[PROBLEM TO SOLVE]: Output must match the data below exactly from its first line through the line that contains "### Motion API", with no other line.

Records drawn from a dataset

Content starts

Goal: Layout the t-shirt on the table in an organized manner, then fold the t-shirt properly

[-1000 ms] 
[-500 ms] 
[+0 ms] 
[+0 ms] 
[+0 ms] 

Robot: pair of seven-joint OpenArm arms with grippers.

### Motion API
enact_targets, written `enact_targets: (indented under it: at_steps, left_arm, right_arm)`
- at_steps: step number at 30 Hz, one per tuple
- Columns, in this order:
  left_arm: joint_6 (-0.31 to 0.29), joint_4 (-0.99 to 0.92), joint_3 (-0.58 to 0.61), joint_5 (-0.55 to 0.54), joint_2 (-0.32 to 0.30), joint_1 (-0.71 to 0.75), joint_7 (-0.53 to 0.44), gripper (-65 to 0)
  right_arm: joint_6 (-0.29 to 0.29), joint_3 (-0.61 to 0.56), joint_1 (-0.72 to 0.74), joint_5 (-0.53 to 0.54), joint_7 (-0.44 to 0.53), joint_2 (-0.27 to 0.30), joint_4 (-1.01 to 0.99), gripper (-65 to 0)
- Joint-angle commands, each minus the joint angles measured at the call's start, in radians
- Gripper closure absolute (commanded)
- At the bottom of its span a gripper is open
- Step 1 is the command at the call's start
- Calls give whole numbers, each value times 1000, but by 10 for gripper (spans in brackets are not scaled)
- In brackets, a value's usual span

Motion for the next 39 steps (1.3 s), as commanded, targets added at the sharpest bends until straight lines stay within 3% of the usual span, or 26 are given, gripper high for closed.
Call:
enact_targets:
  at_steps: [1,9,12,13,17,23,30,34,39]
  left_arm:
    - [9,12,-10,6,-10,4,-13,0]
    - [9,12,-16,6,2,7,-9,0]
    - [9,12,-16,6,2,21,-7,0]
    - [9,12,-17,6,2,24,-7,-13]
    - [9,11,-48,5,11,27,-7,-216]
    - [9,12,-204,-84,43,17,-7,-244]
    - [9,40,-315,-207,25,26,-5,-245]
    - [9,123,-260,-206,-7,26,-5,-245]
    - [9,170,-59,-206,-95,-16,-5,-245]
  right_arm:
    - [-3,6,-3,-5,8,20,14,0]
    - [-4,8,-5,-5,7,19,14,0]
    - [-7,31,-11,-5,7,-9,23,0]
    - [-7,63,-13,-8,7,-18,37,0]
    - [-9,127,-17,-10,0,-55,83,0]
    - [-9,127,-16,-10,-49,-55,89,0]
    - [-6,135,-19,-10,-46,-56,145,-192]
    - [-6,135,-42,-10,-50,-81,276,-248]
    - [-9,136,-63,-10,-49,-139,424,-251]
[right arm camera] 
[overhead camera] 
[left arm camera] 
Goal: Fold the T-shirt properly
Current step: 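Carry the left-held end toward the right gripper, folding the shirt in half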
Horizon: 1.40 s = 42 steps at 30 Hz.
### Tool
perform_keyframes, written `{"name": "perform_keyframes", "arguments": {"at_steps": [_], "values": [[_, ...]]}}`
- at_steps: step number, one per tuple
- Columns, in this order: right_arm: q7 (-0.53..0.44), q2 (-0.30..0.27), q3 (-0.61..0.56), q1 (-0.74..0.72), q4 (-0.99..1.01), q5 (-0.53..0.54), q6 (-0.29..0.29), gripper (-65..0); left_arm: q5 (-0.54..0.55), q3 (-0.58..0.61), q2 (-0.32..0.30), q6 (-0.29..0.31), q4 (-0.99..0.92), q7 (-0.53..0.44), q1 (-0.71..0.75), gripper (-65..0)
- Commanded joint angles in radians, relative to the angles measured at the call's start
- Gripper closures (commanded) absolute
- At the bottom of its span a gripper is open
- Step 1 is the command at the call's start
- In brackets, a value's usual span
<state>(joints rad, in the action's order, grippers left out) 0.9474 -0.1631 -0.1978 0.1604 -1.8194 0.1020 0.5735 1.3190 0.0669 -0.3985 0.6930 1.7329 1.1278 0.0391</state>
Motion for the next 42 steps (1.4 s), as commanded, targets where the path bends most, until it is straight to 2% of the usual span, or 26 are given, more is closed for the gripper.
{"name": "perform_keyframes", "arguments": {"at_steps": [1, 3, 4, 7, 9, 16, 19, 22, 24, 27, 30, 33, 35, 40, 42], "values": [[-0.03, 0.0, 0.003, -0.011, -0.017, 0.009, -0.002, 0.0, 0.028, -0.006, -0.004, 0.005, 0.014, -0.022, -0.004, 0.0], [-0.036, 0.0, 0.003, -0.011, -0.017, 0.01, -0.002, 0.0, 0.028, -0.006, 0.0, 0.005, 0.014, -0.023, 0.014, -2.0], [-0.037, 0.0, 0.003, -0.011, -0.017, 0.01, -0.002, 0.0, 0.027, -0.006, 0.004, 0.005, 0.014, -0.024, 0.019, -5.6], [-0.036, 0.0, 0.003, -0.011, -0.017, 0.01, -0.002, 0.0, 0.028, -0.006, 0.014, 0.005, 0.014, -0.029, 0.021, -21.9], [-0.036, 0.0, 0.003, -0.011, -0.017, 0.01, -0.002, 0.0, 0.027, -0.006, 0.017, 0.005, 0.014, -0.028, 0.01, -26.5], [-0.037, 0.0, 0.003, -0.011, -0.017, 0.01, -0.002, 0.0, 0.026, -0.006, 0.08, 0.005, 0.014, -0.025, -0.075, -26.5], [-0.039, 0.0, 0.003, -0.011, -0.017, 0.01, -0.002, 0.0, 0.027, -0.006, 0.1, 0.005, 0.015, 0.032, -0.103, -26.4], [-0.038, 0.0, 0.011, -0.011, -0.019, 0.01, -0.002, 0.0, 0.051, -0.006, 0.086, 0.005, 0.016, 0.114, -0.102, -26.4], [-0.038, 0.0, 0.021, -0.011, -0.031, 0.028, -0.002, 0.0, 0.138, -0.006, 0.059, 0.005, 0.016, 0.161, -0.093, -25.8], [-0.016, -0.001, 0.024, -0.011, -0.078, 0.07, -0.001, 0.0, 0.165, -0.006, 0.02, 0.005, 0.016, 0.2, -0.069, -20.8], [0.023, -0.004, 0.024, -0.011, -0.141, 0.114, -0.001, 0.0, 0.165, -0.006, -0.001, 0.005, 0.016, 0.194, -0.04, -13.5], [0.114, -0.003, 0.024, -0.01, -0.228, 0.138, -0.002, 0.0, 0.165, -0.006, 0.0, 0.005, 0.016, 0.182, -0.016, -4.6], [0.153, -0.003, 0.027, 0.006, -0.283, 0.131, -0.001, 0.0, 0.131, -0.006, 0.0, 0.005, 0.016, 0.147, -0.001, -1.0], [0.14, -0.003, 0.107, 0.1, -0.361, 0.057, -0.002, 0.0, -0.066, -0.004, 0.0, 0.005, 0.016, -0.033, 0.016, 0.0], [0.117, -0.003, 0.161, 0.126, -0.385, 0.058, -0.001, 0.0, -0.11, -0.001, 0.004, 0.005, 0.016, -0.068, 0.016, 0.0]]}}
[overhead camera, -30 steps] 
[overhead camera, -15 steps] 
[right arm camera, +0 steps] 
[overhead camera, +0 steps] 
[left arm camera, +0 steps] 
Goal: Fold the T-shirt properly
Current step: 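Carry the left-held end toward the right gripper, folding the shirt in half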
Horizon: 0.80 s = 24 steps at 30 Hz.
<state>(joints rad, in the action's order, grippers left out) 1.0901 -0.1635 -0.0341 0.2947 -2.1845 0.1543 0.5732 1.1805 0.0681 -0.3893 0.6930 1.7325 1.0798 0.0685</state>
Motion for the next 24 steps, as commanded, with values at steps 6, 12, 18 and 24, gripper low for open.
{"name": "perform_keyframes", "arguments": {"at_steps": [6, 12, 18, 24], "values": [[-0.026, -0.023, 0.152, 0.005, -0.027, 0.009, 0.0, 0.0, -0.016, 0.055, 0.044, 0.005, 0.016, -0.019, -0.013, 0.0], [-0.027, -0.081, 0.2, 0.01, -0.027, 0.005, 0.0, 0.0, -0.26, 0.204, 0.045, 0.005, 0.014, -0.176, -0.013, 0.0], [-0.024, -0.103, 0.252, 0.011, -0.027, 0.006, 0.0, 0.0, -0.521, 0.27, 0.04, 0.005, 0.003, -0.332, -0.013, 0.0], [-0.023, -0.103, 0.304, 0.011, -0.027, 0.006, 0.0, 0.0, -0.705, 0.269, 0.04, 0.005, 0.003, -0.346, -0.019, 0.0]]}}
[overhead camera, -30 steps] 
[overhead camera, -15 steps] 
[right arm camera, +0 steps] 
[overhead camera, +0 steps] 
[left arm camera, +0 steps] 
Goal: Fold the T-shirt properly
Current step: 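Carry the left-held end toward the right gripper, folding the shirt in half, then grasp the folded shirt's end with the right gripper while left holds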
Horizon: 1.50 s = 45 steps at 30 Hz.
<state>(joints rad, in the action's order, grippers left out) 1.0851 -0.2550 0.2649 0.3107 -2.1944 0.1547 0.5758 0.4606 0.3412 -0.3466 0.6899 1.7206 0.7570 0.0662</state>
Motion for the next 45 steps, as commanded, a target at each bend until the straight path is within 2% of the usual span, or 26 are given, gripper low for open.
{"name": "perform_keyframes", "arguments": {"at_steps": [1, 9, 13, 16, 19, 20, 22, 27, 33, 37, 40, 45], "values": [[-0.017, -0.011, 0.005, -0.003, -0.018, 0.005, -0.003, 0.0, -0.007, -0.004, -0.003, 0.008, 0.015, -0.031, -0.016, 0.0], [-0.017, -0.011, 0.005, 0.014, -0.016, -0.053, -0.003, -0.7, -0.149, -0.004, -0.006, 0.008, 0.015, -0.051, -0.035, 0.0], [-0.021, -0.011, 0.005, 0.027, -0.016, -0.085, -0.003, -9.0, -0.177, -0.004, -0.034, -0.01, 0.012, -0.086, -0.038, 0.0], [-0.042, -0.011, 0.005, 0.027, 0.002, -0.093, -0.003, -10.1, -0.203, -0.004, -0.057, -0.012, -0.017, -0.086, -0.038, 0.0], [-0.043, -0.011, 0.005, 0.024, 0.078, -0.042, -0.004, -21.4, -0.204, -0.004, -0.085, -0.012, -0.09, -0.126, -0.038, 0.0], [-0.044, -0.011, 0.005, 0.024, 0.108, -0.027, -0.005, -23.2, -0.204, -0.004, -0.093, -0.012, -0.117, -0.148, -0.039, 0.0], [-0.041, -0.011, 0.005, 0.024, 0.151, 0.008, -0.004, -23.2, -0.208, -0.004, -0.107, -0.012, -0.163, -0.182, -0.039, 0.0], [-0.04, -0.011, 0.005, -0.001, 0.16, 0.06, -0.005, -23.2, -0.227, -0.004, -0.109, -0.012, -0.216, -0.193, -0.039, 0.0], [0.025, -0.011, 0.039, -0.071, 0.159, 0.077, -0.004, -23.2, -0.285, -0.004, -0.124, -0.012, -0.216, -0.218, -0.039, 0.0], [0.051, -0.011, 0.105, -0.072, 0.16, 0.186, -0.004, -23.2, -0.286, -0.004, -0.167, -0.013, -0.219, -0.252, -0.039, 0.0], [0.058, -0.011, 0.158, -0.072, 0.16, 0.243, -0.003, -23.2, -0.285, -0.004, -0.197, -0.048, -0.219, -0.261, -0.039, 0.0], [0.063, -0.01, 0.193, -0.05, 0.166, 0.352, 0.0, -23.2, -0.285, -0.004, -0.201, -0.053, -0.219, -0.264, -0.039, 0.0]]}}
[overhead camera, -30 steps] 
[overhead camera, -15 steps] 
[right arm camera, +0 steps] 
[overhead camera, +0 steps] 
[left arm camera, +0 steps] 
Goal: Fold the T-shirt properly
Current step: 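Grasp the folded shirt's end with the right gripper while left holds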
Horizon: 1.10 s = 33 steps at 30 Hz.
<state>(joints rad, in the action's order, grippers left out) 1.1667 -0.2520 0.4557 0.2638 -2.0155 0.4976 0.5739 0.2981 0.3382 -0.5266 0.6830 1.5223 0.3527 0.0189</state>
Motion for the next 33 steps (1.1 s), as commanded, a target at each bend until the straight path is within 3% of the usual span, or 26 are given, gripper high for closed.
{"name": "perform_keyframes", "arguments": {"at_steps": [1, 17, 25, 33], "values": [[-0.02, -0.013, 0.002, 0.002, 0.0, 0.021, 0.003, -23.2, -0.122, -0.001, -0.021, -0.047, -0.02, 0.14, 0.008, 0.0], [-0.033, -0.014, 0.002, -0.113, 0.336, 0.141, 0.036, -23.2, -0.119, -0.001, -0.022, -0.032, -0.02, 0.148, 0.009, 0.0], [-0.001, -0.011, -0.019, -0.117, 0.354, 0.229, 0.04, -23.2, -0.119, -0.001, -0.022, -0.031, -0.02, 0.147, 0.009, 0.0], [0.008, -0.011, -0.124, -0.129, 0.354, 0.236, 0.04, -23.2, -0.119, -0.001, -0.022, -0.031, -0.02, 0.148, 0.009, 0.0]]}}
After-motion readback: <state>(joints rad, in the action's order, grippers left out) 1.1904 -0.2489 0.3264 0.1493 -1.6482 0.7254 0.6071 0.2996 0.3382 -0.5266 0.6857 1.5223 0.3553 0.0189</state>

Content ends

[SOLUTION FOR THIS TASK]:
Goal: Layout the t-shirt on the table in an organized manner, then fold the t-shirt properly

[-1000 ms] 
[-500 ms] 
[+0 ms] 
[+0 ms] 
[+0 ms] 

Robot: pair of seven-joint OpenArm arms with grippers.

### Motion API

Work on this exercise is complete.